Olho com um imenso tédio, as várias e várias notas de dólares em minhas mãos. Deitada no imenso sofá confortável e macio, me questiono novamente sobre a morte, sobre o que vem depois da mesma, para ser mais específica. Me pergunto se todo o sofrimento sentido em terra simplesmente se esvai, se tudo apenas se vai, sua consciência, seus pensamentos, tudo.

Ou se tudo tem uma continuidade, e se sim, seria ela o que muitos denominam como o "céu"? Um local onde a paz reinaria, todos viveriam felizes e em harmonia em um longo e verde jardim.

Ou um local onde suas maiores dores em vida apenas teriam continuidade, como um loop que apenas se repetiria por toda a eternidade, tornando sua existência miserável.

Me pergunto qual a sensação da vida se esvaindo de seu próprio corpo, curiosidade essa que sempre volta a minha mente toda vez que sou contratada para acabar com a vida de mais uma pessoa. De todas as minhas vítimas, eu sempre aguardo os três tipos de olhares. O descrente. O temeroso. E o que eu mais gosto, O de profundo ódio.

Por todos os meus 28 anos eu sempre procurei uma definição para meus sentimentos, principalmente quando eu tinha que me sujeitar a mais um trabalho sujo que me deixaria novamente sem dormir. Hoje em dia eu sinto alegria? Euforia? Medo? Tristeza? Sinceramente não consigo definir, eu perdi essa capacidade depois do início da minha adolescência, depois de tanto sangue, de tantos corpos dilacerados, de tantas torturas, de tantas mortes, eu agradeci aos céus pela perda de grande parte dos meus sentimentos.

Hoje em dia eu sei o quão amaldiçoada eu sou. Eu não sou estúpida e muito menos tenho a menor vontade que seja de me vitimizar. Eu tenho consciência de que tudo o que eu faço é errado, eu tenho consciência do quão maldita sou por dia após dia, carregar em minhas mãos as tantas e tantas vidas ceifadas por mim, tantas vidas inocentes, tantos gritos que atormentam minha perturbada mente até os dias de hoje.

A verdade que é de tantas e tantas almas, eu fui apenas a azarada de ter nascido em uma família que há muito tempo atrás foi considerada como uma das mais poderosas dos Estados Unidos.

Responsável por produzir durante vários e vários anos, homens fortes que ajudavam o negócio sujo da família a permanecer de pé. A mesma família que durante anos e anos, tratava suas mulheres como objetos de reprodução e prazer, algo além disso não era permitido.

Ao mesmo tempo em que me considero uma fodida, tenho consciência da pequena sorte que tive por meu velho ter ido contra tudo e escolhido me deixar viver, nem que seja uma vida fodida como a que tenho hoje, mas ainda assim, viver.

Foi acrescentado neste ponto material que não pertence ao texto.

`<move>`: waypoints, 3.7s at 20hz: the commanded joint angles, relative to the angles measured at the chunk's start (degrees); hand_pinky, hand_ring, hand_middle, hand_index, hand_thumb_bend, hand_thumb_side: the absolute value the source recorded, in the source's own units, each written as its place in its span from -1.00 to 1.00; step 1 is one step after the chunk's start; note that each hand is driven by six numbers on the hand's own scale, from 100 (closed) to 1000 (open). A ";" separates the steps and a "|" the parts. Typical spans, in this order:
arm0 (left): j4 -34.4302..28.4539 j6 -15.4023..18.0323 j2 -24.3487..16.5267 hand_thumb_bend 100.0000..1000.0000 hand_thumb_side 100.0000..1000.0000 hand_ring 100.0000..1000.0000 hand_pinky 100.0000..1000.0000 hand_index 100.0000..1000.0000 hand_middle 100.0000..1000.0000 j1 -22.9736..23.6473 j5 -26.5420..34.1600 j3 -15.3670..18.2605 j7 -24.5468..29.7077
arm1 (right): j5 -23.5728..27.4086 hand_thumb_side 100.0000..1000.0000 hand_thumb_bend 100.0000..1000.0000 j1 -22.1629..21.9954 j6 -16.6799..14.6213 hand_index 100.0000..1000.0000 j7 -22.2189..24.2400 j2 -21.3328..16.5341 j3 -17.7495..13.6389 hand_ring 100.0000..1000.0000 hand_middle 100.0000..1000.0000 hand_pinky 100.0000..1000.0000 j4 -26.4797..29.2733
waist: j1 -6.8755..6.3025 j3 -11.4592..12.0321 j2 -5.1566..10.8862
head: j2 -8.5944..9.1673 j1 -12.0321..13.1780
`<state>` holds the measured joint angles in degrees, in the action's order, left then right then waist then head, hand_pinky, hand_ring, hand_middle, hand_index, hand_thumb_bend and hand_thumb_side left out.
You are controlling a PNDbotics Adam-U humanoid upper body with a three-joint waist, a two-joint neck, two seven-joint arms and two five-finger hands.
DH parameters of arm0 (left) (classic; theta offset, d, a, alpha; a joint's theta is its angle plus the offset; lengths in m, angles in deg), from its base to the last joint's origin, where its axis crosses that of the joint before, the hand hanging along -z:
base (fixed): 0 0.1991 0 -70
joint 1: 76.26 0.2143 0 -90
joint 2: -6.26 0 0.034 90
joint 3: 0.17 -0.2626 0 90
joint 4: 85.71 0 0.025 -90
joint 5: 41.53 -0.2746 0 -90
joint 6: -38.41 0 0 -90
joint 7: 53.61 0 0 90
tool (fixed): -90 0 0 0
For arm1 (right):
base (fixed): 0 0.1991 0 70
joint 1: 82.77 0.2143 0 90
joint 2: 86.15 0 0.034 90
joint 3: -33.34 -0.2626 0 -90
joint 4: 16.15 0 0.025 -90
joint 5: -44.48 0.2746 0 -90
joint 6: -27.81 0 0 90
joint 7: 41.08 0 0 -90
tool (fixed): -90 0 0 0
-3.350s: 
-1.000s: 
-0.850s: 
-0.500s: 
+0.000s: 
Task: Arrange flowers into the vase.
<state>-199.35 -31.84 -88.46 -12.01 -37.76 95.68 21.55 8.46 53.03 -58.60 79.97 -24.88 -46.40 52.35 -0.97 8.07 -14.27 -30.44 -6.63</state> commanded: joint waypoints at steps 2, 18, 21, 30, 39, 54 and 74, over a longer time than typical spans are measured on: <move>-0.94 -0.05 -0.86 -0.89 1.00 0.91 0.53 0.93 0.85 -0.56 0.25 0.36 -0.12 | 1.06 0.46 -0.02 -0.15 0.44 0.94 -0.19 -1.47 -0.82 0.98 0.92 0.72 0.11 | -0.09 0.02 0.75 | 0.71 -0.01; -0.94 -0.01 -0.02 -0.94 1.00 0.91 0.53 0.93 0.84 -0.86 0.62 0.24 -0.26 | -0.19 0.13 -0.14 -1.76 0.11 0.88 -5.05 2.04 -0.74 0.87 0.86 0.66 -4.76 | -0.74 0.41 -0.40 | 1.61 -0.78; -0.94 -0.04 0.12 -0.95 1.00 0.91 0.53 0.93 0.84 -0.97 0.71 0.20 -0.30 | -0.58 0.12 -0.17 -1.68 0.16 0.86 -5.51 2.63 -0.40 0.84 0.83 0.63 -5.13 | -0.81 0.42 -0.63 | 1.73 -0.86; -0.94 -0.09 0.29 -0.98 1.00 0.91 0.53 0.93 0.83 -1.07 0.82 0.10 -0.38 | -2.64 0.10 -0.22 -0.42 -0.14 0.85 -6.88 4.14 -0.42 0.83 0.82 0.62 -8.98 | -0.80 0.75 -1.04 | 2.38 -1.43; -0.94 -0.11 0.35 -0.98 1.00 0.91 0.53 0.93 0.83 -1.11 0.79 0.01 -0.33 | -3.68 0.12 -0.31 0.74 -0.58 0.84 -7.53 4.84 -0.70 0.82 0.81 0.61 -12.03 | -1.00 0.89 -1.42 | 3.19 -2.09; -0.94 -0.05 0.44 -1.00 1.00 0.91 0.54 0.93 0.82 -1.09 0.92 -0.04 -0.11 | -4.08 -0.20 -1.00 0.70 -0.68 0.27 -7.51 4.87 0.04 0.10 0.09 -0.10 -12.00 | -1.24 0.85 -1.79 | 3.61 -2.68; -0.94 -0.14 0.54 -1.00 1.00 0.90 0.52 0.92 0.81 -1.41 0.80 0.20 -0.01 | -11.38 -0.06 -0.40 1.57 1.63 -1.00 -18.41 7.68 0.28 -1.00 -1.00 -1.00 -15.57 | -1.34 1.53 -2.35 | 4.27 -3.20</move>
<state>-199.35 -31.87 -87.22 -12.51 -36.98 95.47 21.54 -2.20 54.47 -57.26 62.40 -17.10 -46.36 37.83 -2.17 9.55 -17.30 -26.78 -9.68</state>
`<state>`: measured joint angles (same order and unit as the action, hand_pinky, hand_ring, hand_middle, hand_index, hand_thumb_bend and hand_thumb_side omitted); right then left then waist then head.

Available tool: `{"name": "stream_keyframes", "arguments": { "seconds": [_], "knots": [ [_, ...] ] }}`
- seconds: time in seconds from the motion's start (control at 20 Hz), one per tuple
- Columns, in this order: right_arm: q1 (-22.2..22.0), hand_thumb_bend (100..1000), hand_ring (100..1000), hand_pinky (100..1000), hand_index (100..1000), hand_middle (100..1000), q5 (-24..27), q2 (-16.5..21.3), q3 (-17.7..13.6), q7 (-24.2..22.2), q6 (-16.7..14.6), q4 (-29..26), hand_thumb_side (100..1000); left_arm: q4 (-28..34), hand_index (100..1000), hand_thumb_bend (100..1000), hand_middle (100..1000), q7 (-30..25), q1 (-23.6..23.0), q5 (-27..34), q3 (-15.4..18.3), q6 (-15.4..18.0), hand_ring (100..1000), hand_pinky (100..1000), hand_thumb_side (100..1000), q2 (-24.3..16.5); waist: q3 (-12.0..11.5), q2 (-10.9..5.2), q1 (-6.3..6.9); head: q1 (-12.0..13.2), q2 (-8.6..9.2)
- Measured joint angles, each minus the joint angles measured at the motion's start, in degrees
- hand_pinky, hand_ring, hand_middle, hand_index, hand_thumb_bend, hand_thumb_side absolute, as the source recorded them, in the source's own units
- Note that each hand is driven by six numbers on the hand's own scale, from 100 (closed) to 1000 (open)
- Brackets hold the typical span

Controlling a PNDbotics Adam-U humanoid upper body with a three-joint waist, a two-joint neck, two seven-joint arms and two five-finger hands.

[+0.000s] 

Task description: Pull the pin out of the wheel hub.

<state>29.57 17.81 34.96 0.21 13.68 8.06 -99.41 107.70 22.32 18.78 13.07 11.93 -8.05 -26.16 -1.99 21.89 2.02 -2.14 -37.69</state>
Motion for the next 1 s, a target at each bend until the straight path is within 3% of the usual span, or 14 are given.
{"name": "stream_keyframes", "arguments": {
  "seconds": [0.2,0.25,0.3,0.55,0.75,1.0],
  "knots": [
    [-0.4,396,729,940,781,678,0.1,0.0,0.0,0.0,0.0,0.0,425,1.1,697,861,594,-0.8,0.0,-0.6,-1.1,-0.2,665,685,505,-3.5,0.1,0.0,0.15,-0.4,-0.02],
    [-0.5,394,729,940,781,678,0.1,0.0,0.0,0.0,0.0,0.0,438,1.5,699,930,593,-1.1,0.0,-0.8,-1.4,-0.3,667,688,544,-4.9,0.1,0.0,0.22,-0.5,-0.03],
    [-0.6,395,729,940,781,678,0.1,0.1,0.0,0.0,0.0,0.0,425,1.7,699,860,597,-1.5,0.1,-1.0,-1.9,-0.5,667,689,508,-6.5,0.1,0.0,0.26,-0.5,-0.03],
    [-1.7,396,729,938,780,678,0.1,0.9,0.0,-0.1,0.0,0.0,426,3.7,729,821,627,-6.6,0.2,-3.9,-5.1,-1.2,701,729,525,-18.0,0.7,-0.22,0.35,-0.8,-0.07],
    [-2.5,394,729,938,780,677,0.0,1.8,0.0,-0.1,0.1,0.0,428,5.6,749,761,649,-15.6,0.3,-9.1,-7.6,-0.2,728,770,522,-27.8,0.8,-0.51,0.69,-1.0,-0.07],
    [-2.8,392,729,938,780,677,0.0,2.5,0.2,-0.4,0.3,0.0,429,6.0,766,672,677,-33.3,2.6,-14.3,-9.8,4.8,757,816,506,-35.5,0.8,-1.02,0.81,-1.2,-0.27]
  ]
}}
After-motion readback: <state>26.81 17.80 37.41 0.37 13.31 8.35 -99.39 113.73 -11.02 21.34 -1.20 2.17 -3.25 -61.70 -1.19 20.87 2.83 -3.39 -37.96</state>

Meu velho passa longe de ter sido o melhor pai do mundo, na verdade, não sei se devo considera-lo um bom pai, afinal, ele apenas me poupou de um inferno para me colocar em outro talvez muito pior.

Desde criança, eu recebi um treinamento duas vezes pior do que o que os homens da família recebiam. Meu pai, que era um dos principais treinadores dos meus tantos e tantos primos, foi o principal encarregado de se certificar que eu fosse duas vezes melhor. Eu não podia ser mediana, não podia ser fraca, eu tinha que ser a melhor, era uma questão em muitos casos de vida ou morte.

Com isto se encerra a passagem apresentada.